AVEC LA 5G: QUI VA PAYER SI CELA TOURNE MAL POUR LA SANTÉ?
par ERIC FELLEY, lematin.ch, 10 juin 2019
Le passage à la 5G oblige à envisager la question des responsabilités sur les éventuels coûts pour la santé. Pour le Conseil fédéral, les scénarios sont multiples et les opérateurs semblent bien protégés.

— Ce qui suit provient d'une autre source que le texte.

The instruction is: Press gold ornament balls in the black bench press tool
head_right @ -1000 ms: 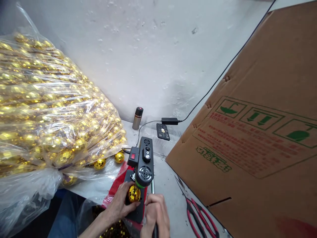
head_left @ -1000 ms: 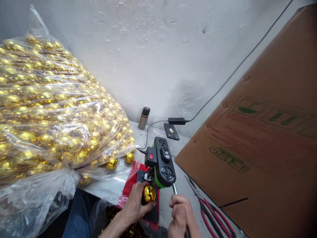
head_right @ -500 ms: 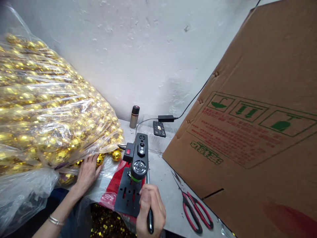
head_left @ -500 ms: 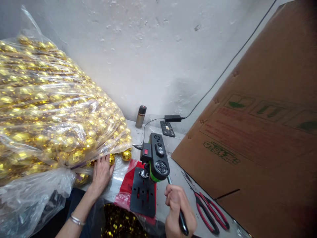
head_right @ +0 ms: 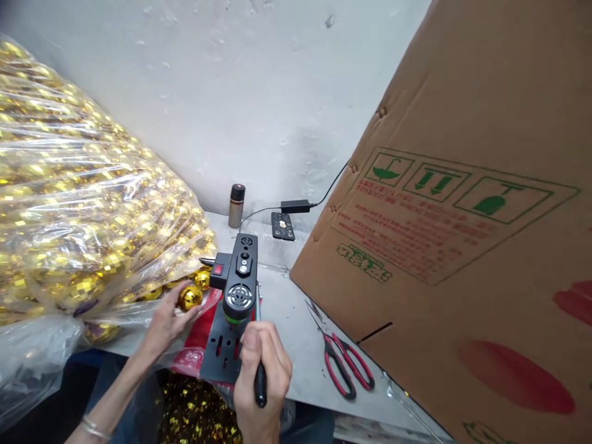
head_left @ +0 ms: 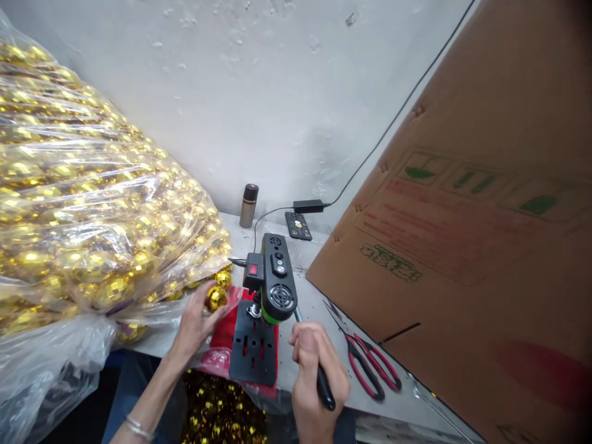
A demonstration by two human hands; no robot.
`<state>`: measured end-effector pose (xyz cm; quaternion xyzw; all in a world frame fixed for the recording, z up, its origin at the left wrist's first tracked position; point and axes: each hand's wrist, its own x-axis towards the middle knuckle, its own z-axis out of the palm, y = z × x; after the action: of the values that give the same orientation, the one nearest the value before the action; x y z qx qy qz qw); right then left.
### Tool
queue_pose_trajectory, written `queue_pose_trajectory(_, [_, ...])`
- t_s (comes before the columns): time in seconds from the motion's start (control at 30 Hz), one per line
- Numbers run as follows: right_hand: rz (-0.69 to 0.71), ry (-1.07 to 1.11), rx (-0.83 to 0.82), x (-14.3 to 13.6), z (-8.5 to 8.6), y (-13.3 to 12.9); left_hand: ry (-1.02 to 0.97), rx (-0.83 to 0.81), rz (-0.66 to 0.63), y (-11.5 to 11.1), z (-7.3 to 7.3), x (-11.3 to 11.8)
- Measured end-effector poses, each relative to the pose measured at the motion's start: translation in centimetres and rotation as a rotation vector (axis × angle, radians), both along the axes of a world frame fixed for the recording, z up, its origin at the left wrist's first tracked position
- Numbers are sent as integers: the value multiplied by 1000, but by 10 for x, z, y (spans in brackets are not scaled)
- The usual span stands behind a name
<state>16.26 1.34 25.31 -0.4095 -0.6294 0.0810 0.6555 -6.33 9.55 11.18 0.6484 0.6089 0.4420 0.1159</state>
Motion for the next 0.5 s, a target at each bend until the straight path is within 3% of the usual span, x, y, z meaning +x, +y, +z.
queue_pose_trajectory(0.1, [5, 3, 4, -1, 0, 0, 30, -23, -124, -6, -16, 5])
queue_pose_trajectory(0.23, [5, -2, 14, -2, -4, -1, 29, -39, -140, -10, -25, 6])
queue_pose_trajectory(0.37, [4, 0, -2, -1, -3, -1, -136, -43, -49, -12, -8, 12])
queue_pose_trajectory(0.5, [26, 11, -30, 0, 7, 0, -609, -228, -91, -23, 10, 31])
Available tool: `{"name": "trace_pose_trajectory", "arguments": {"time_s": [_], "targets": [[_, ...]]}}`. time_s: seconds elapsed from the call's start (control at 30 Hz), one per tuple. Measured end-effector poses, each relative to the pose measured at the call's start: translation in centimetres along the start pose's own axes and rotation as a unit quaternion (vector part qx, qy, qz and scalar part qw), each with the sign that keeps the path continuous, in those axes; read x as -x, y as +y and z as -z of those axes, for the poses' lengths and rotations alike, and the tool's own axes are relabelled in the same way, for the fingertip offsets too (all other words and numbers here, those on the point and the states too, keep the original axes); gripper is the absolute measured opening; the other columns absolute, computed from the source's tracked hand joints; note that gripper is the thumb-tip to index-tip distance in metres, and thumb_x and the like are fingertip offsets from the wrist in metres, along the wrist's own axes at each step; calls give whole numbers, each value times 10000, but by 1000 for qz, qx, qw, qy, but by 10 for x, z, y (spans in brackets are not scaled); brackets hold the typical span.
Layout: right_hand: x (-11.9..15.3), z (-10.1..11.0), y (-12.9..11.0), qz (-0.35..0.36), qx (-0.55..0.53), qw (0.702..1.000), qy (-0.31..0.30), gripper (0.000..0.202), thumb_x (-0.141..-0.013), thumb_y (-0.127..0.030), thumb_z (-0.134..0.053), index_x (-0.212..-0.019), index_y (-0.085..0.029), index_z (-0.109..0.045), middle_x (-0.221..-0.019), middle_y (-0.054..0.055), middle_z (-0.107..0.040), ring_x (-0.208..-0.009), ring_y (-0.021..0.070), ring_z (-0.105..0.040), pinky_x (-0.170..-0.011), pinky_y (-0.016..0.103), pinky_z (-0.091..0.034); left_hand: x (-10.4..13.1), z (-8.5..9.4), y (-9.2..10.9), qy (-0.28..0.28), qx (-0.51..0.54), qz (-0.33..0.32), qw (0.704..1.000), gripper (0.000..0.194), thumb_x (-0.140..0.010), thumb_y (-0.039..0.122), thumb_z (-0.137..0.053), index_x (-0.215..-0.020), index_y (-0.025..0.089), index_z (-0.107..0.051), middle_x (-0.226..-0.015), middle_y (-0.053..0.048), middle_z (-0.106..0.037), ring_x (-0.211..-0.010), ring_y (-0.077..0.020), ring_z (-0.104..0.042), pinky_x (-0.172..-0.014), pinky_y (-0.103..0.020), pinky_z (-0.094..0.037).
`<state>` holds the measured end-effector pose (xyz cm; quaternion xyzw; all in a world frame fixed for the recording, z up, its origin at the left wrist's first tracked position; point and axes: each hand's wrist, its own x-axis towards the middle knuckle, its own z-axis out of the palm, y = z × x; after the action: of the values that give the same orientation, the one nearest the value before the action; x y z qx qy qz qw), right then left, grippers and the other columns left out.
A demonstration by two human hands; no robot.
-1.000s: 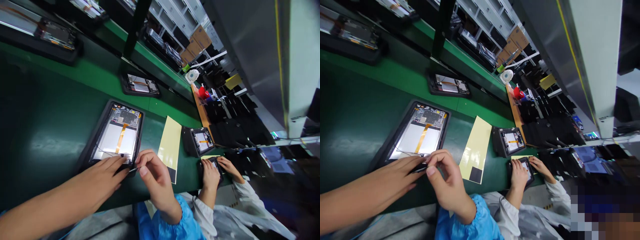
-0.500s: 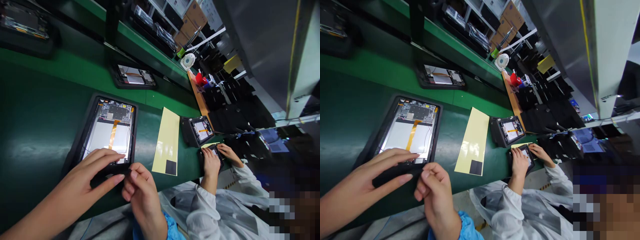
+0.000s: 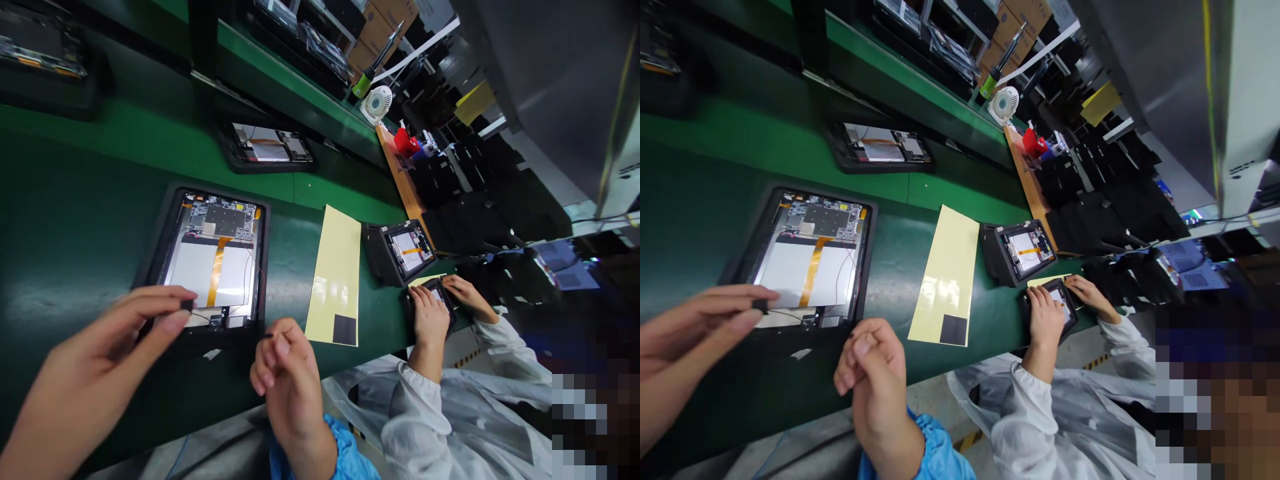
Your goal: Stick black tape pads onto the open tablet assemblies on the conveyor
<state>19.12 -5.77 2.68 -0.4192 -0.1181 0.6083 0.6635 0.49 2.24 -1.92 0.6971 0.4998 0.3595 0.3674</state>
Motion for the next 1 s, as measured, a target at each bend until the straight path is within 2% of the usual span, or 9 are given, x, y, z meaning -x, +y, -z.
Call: {"name": "trace_pose_trajectory", "arguments": {"time_s": [0.07,0.17,0.27,0.37,0.53,0.8,1.0], "targets": [[-1,4,-3,-6,-14,1000,-10,318,-925,-447,-914,-1094,-231,-752,-664,-96,-526,-490,61,-322,-474,164,-326,5,-4,-1,-21,-49,-83,995,339,-1188,585,-516,-1267,307,-694,-1266,27,-779,-1087,-219,-796,-937,-279,-687],[-2,10,-2,2,-5,1000,-22,403,-964,-476,-878,-1266,-245,-743,-678,-88,-569,-486,71,-349,-473,172,-348,7,-14,5,-17,-93,-233,968,314,-1245,442,-430,-1330,256,-668,-1196,-2,-778,-1049,-192,-781,-1066,-268,-607],[-1,12,3,0,9,999,-32,436,-990,-489,-853,-1323,-243,-720,-698,-76,-606,-490,73,-383,-476,176,-368,6,-20,10,-12,-125,-290,949,280,-1248,311,-409,-1339,192,-646,-1190,-42,-758,-1091,-207,-754,-1163,-293,-514],[0,11,6,-22,14,998,-52,429,-1018,-483,-816,-1350,-241,-694,-700,-70,-625,-486,76,-409,-472,176,-380,4,-24,12,-22,-135,-284,949,270,-1242,280,-394,-1322,175,-630,-1194,-66,-729,-1104,-221,-728,-1162,-315,-495],[1,9,10,-55,-6,996,-63,432,-1032,-488,-786,-1359,-245,-642,-672,-80,-626,-461,78,-391,-448,168,-383,5,-30,9,-22,-134,-242,961,273,-1235,310,-391,-1346,163,-592,-1177,-87,-697,-1095,-219,-708,-1055,-293,-549],[6,4,29,-101,-26,994,-36,611,-1003,-615,-778,-1446,-264,-546,-648,-88,-652,-437,91,-393,-432,182,-399,3,-30,5,-45,-136,-181,973,289,-1203,388,-391,-1345,222,-580,-1150,-80,-721,-1013,-240,-747,-867,-336,-612],[8,3,32,-112,-13,994,9,700,-967,-672,-807,-1465,-250,-555,-622,-88,-634,-433,93,-389,-424,189,-397,1,-28,8,-53,-135,-170,975,286,-1203,371,-384,-1373,224,-562,-1165,-78,-732,-1034,-239,-753,-882,-339,-597]]}}
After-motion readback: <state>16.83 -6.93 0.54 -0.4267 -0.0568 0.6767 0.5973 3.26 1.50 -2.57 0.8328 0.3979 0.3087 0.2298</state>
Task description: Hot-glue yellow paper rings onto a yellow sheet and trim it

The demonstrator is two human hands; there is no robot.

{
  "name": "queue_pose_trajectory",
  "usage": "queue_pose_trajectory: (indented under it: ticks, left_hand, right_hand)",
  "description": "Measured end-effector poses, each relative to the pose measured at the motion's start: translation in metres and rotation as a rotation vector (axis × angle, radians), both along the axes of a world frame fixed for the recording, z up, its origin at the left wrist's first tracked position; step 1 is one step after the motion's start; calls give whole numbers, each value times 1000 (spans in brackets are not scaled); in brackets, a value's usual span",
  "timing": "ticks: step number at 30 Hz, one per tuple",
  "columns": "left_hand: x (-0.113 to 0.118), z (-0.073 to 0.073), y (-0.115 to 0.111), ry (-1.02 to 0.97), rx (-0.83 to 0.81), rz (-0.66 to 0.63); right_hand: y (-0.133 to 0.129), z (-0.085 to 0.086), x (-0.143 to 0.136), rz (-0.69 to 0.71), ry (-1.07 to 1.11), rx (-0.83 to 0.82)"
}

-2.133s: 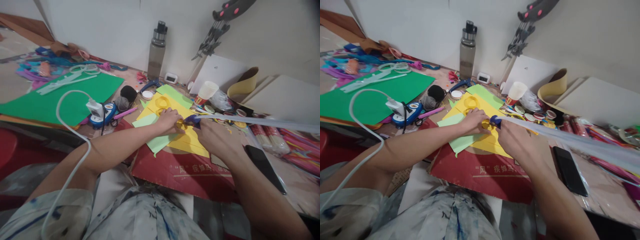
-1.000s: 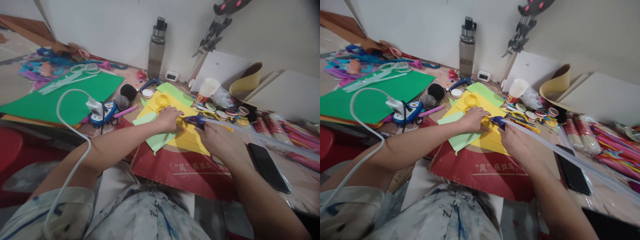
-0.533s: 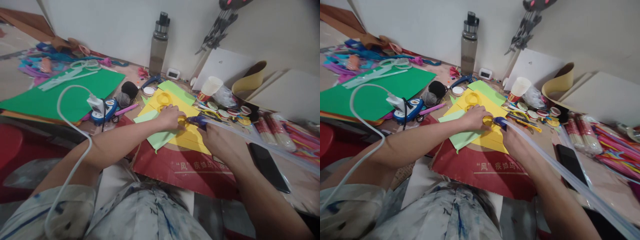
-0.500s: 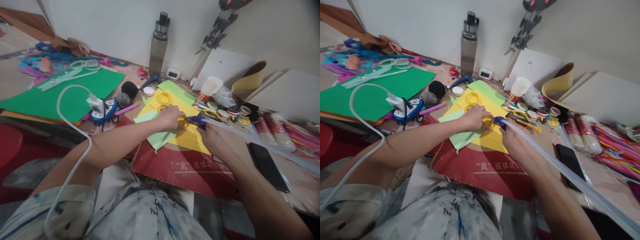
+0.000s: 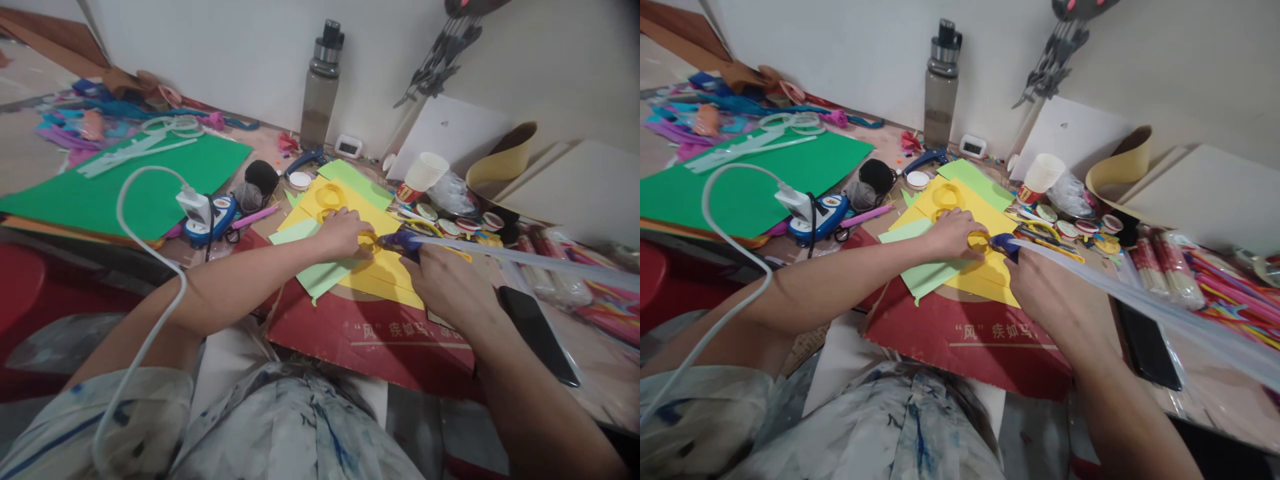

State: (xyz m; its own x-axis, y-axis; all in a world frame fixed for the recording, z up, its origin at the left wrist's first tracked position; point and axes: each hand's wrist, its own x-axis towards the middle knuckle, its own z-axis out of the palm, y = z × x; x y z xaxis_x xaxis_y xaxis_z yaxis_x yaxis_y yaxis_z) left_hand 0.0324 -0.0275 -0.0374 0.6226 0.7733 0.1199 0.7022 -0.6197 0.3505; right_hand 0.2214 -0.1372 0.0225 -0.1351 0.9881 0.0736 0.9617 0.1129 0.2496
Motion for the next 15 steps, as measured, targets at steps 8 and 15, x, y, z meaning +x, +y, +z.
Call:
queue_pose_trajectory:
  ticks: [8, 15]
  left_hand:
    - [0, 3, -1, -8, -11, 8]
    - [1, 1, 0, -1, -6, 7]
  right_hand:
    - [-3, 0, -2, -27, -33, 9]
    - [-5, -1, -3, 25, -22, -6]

Pas d'étude sur le long terme
Cela dit, le Conseil fédéral, dans différentes réponses à des parlementaires, reconnaît que des recherches ont montré des effets biologiques des rayonnements sur l'homme, sans pour autant établir leur dangerosité. L'Organisation mondiale de la santé (OMC) a classé le rayonnement de haute fréquence comme «potentiellement cancérigène pour l'homme», mais pas pour les ondes faibles actuellement utilisées. L'OMC reconnaît enfin, et surtout, qu'il n'existe pas d'étude pertinente menée sur le long terme.
Après plusieurs années
C'est ce «long terme» qui inquiète la Conseillère nationale Martina Munz (PS/SH). Elle a interpellé le Conseil fédéral sur la question des responsabilités. Si, dans dix ans ou quinze ans commencent à apparaître des affections liées à ces rayonnements, qui assumera la responsabilité d'éventuels coûts sanitaires? Question très helvétique: qui va payer si cela tourne mal?
Le lien de cause à effet
La réponse du Conseil fédéral préfigure une situation juridique complexe. La réparation du dommage sanitaire causé par le rayonnement de la téléphonie mobile pourrait être demandée sur la base de plusieurs dispositions du Code Civil, «pour autant que le requérant puisse justifier du lien de cause à effet», est-il bien précisé.
De l'exploitant à l'Etat
Dans sa réflexion, le Conseil fédéral passe en revue les différents acteurs qui pourraient être appelés en responsabilités: l'exploitant (les opérateurs), le propriétaire foncier ou le propriétaire de l'ouvrage (les antennes), les producteurs des équipements ou enfin l'autorité concédante «conformément aux dispositions générales relatives à la responsabilité de l'Etat.» L'exploitant pourrait aussi répondre des dommages en vertu de la loi sur l'environnement, car les installations de téléphonie mobile sont qualifiées «d'installations qui présentent un danger particulier pour l'environnement».
Pas de responsabilité rétroactive
Cela ne s'annonce pas si simple, notamment au sujet d'un éventuel effet rétroactif. Pour les juristes de la Confédération, si une installation de téléphonie mobile est exploitée conformément aux dispositions en vigueur aujourd'hui - et même si, plus tard, on découvre que ces dispositions étaient insuffisantes - l'obligation de diligence a été remplie au moment où le dommage a été causé et la responsabilité de l'exploitant ne saurait être engagée.
Personne responsable ?
Le derniers scénario évoqué par le Conseil fédéral est qu'on ne pourra pas établir de responsabilité: «Si les conditions de la responsabilité ne sont pas remplies et qu'il n'est donc pas possible d'obtenir réparation, il incombe à la personne concernée ou, comme c'est le cas concernant d'autres atteintes à la santé, à la collectivité de supporter les coûts de santé éventuels». Autrement dit, ils seront assumés par la LAMal, ni plus, ni moins, sans aucune indemnité à espérer.
Un fond comme pour le nucléaire
Martina Mund s'interroge ainsi sur la création d'un «fond de mutualisation», comme il en existe un pour les risques nucléaires. Celui-ci permettrait d'aider la collectivité à supporter ces coûts de santé, voire d'indemniser des gens. Le Conseil fédéral estime qu'il faudrait dès lors légiférer: «L'introduction d'une responsabilité causale stricte des opérateurs de téléphonie mobile pour les dommages causés à la santé par le rayonnement, ainsi que la création d'un fonds de mutualisation devraient être motivées en conséquence et mises en oeuvre dans le cadre de la procédure législative formelle.» Pour l'instant, rien n'est prévu de ce genre.